The Mudcat Café TM
Thread #125951   Message #2801331
Posted By: Jim Carroll
02-Jan-10 - 06:53 AM
Thread Name: Taking on the Big Boys? - classic big long ballads
Subject: RE: Taking on the Big Boys? - classic big long ballads
I hope nobody minds me making a couple of points in case this enjoyable thread rides off into the sunset before I get a chance?
The ballads, in my opinion, are occasionally treated with far too much reverence; quite often, even the term, 'Big' can be off-putting, both for singer and listener, creating a barrier to their enjoyment before you even start to tackle them. I once heard quite a good singer once say "Oh, I'm not ready for the ballads yet", as if she was talking about climbing Everest (or going to a Celtic-Rangers match).
They are stories; old, sometimes long (though certainly not always), and often carrying fairly obscure lore and information embedded in them; but stories, just the same.

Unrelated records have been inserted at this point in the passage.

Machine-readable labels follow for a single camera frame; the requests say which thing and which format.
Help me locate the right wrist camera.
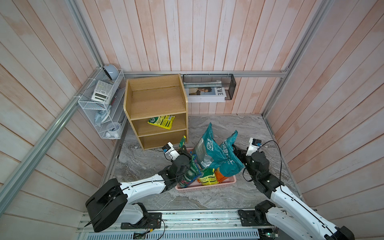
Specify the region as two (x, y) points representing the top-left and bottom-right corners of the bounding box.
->
(246, 138), (262, 156)

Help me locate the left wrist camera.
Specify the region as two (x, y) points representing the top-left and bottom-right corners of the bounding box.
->
(162, 142), (180, 162)

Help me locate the pink plastic basket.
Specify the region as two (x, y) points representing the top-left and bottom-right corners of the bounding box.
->
(176, 149), (237, 192)

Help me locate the white cup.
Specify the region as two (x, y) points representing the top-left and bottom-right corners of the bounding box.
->
(106, 122), (121, 139)

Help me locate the white wire mesh rack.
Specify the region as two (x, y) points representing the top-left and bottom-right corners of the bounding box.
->
(78, 68), (127, 140)

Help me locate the white magazine book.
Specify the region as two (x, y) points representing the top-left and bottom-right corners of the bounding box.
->
(184, 81), (227, 103)

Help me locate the white iron in rack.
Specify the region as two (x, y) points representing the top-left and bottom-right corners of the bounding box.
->
(95, 108), (112, 127)

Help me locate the black mesh wall basket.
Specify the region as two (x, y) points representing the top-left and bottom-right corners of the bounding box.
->
(183, 74), (237, 103)

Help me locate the yellow green fertilizer bag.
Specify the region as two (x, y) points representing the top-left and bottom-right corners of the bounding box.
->
(198, 168), (219, 186)

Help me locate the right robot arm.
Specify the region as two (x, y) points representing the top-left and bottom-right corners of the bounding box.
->
(234, 145), (355, 240)

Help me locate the large teal fertilizer bag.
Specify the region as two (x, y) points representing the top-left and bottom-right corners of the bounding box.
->
(193, 123), (227, 169)

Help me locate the wooden shelf unit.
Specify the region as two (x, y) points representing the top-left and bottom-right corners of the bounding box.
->
(124, 74), (189, 150)

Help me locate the white calculator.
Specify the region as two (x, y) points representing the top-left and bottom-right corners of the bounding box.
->
(91, 81), (113, 104)

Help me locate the colourful green fertilizer bag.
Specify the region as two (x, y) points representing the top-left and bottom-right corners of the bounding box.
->
(179, 154), (202, 189)

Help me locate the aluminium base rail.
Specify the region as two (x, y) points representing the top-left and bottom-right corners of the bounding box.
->
(74, 209), (290, 240)

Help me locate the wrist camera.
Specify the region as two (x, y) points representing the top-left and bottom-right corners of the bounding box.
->
(246, 138), (262, 156)
(162, 142), (180, 162)

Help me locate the teal orange fertilizer bag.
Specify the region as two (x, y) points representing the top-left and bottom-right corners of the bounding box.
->
(215, 131), (245, 184)

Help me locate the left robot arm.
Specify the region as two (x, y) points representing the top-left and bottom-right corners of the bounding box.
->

I always found that a bit of background reading helped me to enjoy and understand them, both as a singer and a listener. Not necessarily the heavy stuff, which I often found hard going and could be a hindrance rather than helping.
Evelyn Kendrick Wells's 'The Ballad Tree' and Willa Muir's 'Living With Ballads', both at one time or another criticised for being 'too lightweight', were great general introductions to the genre for me, and both extremely enjoyable reads, if a little wide of the mark occasionally. Similarly, Madge Elder's 'Tell The Towers Thereof' and 'Ballad Country' are invaluable scene-setters for the Border ballads, as is George MacDonald Fraser's (creator of the 'Flashman' series) 'The Steel Bonnets'. Nigel Tranter's 'True Thomas' is also a good context introduction for 'Thomas The Rhymer' and an enjoyable historical' romp' into the bargain (as are many of his books on Scots history) His James v trilogy doesn't do too bad a job in adding, (albeit fictional) flesh to the bones of 'The Gaberlunzie Man'.
(Cap'n – I was winding you up when I said I didn't like T T R – it's a great ballad, though it can become a little turgid if it's taken too ponderously. My friend Bob Blair (sometime Mudcat lurker) makes a wonderful job of it (I think on one of the Argo 'Poetry and Song' or 'Voices' series)).   
For anybody Interested in the folklore to be found in them, Lowry C Wimberly's 'Folklore in the English and Scottish Ballads' is, in my opinion, unsurpassed, both as a cover-to-cover read and as a long-term reference book.
All of these, and more, have helped me considerably to enjoy listening to and singing the ballads and prevent them becoming 'interesting' museum pieces. I would be interested to learn if anybody has any other similar inspirational reading.
There is another point related to all this I wanted to make, but this has become far too long as it is so maybe later.